# Deconstructing NEW 3–6 Math Assessment Item Progressions

We are excited to announce that we have added NEW math assessment item progressions for grades 3–6 . There are now over 80 new assessment items that cover many math topics.

Below are just a few of the math topics covered with DOK 3 assessment item examples:

**Geometry:**Grade 3 DOK 3 Assessment Item**Measurement and Data:**Grade 3 DOK 3 Assessment Item**Operations and Algebraic Thinking:**Grade 3 DOK 3 Assessment Item**Expressions and Equations:**Grade 6 DOK 3 Assessment Item**Number and Operations in Base Ten:**Grade 5 DOK 3 Assessment Item

A notable enhancement to these new pages is the model student response section. Not only are there multiple exhaustive responses but the responses at each DOK level give teachers an accurate representation of what they can expect from students at DOK levels 1–3.

The assessment item progressions that have been introduced for grades 3–6 math serve as an instructional design model for teachers to **create learning experiences that go beyond building subject knowledge to building practices that support mathematical thinking**. One of the newest grade 6 assessment item progressions in the area of Expressions and Equations (6.EE.A.4 DOK 1, DOK 2, DOK 3) clearly exemplifies this concept.

As the items connected to the standard progress from DOK 1 to DOK 3, it is less about removing scaffolds and more about increasing the cognitive load on students.
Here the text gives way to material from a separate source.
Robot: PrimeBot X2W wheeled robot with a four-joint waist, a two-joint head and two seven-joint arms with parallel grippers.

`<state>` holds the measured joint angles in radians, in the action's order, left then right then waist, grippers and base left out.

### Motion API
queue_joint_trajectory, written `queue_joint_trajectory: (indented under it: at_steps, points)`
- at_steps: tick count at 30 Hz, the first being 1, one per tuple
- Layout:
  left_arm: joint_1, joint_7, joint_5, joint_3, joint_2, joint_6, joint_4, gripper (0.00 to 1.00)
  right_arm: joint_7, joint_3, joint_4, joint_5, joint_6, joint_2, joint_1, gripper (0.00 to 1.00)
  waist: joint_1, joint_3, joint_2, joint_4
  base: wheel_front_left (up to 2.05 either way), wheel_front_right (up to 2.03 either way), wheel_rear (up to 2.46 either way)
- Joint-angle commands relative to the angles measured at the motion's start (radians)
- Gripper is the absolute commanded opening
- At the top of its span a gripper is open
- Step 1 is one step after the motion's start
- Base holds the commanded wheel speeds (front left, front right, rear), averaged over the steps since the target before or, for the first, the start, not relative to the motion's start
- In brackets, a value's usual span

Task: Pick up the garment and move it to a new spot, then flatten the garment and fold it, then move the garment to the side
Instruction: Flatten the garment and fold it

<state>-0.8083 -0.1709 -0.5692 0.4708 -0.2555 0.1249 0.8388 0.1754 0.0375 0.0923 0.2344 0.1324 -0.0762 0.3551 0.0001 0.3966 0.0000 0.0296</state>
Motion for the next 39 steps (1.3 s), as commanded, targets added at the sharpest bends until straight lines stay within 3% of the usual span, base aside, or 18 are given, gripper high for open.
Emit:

- The DOK 1 item simply requires students to
**recall**and apply a mathematical procedure. - The DOK 2 item moves beyond recall and has students
**apply their knowledge**to a real-world problem. - The DOK 3 item requires students to
**design solutions**for a series of complex problems.

By the time students are working on DOK 3 level problems, there is a multiplicity of solving methods that they can apply and just as many solutions. At this level, students should be creatively applying their mathematical skills and knowledge to problem solving.

“Students do not only learn knowledge in mathematics classrooms—they learn a set of practices and these come to define their knowledge. If students only ever reproduce standard methods that they have been shown, then most of them will only learn that particular practice of procedure repetition, which has limited use outside the mathematics classroom.”

-Dr. Jo Boaler

Deepening mathematical understanding in students means giving them more opportunities to practice; however, the practice should be focused on building numerical flexibility rather than rote repetition. This means students should frequently engage in activities that require them to model their thinking. True modeling is a process that uses math to represent, analyze, make predictions, or otherwise provide insight into real-world phenomena (SIAM Society for Industrial and Applied Mathematics).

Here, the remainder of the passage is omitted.